Replace 3000 with the port your application actually listens on. Caddy will accept HTTPS traffic from the outside and forward it to that port over plain HTTP inside the server. Save the file and move on to Step 6 to apply the changes.

Tip: have your application listen on 127.0.0.1 (localhost) rather than 0.0.0.0 — that way it's reachable only through Caddy, not directly on its port bypassing HTTPS.
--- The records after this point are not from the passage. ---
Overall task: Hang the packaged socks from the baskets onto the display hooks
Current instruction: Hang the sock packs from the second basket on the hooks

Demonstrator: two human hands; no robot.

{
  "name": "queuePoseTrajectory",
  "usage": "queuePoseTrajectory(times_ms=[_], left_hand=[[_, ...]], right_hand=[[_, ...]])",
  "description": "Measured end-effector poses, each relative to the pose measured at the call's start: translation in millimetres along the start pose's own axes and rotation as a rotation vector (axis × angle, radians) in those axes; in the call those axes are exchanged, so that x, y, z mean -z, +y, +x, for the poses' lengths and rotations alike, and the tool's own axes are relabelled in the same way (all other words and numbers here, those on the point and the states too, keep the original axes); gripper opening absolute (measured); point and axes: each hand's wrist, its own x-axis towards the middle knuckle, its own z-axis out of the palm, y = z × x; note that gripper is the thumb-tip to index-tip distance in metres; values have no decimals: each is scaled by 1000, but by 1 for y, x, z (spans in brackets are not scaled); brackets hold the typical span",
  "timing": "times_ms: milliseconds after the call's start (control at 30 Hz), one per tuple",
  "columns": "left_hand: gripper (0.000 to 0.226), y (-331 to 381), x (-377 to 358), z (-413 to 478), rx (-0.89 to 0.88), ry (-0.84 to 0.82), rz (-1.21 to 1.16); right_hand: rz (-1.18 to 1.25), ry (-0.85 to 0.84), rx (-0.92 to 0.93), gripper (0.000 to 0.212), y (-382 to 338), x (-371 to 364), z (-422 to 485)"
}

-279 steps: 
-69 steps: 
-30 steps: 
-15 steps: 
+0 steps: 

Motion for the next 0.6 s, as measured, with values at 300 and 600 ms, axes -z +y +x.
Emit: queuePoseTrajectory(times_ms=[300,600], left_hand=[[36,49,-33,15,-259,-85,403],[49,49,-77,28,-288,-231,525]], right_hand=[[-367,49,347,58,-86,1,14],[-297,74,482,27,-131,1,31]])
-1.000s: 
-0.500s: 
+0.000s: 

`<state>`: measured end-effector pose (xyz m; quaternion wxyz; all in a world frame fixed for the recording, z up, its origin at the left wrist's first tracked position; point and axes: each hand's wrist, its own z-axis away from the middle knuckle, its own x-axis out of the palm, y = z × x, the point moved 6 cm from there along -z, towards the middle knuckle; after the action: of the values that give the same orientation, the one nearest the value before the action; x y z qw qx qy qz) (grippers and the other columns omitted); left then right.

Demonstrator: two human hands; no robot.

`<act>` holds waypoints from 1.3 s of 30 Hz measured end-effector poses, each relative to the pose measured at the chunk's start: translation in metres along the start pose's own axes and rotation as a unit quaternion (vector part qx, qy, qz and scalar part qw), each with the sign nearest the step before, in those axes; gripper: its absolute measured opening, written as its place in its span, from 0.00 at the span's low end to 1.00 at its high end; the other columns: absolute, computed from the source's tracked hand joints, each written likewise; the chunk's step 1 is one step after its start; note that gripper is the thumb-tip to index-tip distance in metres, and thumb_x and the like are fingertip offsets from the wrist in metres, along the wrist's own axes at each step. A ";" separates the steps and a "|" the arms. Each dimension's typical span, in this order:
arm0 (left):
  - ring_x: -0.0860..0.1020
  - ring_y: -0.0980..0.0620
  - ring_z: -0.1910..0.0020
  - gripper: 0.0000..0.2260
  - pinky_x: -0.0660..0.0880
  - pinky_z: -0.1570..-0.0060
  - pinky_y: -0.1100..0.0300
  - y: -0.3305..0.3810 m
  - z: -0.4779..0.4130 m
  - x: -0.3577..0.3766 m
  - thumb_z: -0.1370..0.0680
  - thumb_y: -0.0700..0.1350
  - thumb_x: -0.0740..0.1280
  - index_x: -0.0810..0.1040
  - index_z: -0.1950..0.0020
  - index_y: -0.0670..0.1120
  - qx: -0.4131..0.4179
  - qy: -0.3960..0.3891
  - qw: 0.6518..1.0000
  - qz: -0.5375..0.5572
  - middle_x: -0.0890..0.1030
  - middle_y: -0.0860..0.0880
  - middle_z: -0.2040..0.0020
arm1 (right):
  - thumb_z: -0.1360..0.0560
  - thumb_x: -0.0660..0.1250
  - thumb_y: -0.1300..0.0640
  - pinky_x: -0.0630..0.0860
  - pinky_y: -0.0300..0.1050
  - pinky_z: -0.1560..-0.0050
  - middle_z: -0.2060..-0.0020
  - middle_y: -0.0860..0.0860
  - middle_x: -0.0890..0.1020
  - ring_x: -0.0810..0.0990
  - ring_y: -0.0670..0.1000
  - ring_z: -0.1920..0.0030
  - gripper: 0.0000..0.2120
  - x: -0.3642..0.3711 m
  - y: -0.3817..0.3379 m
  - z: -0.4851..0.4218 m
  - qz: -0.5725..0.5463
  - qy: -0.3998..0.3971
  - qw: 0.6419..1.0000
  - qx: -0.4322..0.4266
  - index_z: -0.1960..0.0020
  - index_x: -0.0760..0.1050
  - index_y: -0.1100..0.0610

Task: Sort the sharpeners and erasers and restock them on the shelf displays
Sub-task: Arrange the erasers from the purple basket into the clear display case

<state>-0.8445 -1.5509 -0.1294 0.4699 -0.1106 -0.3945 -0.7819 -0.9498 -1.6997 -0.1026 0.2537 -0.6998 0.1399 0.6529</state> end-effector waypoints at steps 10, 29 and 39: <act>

Step 6. Validate the config and reload it

After any change to /etc/caddy/Caddyfile, first check the syntax, then reload the configuration without stopping the service:

bash
sudo caddy validate --config /etc/caddy/Caddyfile
sudo systemctl reload caddy

validate catches configuration errors before they're applied, and reload picks up the changes on the fly — without dropping existing connections or any site downtime, unlike restart.

If something goes wrong, check the service logs:

bash
sudo journalctl -u caddy -f
Important: don't use sudo systemctl stop caddy followed by start to apply changes — that causes site downtime. Always use reload to change the configuration.

Step 7. Check that HTTPS works

bash
curl -I https://example.com

You should see a response like HTTP/2 200 with no certificate errors. On the very first request, Caddy may delay the response by a few seconds while it obtains the certificate.

Done: if the browser shows a padlock next to the site's address and curl doesn't complain about the certificate, automatic HTTPS is set up and working.

What's next

You can add more blocks to /etc/caddy/Caddyfile for other domains — each with its own reverse_proxy or other directives — and Caddy will automatically issue a certificate for each of them too. After every edit, repeat Step 6 (validate + reload). If a new site uses ports other than 80/443, open them the same way as in Step 2 — see "Setting up the UFW firewall" for details.